* [PROVIDED MATERIAL]:
########

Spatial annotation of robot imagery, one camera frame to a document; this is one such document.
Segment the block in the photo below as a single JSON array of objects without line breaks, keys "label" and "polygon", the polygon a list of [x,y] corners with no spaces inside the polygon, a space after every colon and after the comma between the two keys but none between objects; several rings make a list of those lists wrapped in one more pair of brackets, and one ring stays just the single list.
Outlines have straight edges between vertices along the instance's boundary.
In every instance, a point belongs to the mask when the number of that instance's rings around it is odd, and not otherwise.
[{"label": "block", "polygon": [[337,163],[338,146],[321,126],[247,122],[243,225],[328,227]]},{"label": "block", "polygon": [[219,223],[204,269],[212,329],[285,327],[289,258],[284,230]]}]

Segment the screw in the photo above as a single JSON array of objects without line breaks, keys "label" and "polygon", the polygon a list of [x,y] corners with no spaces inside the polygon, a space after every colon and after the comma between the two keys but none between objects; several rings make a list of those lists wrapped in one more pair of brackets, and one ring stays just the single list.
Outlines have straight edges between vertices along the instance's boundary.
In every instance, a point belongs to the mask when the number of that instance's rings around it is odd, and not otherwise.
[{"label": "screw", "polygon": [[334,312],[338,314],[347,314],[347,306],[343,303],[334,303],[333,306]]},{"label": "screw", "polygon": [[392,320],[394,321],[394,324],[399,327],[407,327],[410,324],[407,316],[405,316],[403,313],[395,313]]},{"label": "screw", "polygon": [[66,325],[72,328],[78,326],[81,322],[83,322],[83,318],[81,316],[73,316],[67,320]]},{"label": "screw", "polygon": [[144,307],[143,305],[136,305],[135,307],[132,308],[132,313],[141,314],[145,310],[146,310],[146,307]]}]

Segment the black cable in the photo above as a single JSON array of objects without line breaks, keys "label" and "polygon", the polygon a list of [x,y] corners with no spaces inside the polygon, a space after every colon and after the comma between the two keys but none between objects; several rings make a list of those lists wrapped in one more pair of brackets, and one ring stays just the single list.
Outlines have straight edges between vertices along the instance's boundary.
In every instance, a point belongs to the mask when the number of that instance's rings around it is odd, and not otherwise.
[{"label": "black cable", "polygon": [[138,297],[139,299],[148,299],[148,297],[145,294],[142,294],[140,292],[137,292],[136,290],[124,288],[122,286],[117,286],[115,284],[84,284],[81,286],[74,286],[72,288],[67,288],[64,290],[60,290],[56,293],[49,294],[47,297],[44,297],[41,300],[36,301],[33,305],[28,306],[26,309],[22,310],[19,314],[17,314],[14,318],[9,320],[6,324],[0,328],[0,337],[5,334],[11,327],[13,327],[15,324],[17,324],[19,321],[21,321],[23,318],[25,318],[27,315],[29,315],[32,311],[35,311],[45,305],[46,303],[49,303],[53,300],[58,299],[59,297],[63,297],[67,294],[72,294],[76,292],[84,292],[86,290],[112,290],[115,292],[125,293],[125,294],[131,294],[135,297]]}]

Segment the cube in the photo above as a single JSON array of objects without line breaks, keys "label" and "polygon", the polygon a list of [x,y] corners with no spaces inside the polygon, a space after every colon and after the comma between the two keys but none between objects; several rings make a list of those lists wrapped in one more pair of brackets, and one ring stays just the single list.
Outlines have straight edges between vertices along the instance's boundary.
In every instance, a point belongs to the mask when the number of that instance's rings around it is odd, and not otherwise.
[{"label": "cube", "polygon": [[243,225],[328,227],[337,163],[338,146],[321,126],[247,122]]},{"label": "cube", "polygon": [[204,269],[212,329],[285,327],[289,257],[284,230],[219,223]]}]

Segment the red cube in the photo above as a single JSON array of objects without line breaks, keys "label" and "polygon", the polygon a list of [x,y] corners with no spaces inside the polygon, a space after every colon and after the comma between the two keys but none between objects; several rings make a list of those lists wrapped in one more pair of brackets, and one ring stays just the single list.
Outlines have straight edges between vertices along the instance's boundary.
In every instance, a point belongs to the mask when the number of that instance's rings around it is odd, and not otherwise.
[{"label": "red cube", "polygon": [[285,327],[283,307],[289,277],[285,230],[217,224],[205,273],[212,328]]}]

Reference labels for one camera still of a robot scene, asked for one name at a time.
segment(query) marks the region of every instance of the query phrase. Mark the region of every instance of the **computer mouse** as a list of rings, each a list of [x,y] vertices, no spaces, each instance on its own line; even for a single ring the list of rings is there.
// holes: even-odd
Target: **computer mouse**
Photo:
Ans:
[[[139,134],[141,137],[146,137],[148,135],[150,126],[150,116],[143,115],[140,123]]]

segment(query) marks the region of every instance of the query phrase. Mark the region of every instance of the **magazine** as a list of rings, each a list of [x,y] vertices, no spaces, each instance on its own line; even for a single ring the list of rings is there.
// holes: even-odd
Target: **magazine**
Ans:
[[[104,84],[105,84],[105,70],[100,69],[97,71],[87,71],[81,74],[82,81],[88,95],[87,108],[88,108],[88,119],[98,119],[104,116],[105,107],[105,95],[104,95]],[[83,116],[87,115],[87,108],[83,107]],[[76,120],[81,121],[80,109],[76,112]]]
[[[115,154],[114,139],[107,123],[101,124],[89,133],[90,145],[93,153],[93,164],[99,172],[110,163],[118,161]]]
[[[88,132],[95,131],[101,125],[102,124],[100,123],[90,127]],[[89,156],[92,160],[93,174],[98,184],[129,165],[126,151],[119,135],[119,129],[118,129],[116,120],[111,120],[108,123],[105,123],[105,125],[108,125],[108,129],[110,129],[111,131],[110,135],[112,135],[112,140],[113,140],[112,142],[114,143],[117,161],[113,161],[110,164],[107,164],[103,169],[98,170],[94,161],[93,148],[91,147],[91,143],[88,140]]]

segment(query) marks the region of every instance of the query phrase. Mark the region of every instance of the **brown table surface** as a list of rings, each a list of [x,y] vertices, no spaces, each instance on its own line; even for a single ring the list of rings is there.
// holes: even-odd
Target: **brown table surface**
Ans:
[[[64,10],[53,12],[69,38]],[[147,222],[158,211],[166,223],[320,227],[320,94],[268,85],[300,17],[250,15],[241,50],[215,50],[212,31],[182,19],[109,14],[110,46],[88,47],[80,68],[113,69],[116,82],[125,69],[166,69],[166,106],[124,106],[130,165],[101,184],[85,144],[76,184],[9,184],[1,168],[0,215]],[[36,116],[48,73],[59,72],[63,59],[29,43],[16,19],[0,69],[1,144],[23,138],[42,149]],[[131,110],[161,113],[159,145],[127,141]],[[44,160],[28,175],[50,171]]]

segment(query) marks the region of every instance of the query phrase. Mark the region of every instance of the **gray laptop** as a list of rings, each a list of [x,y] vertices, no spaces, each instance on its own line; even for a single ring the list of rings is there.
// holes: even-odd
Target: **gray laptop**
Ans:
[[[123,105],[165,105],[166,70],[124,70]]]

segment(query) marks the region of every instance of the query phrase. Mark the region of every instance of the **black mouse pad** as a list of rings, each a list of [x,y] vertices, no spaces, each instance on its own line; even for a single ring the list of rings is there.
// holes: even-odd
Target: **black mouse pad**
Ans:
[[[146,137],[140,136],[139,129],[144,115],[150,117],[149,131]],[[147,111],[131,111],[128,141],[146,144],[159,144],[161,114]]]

########

* [ASSIGNMENT]: Reply with the number of lines in the material above that contain "computer", and nothing more.

* [RESULT FOR THIS EXERCISE]: 2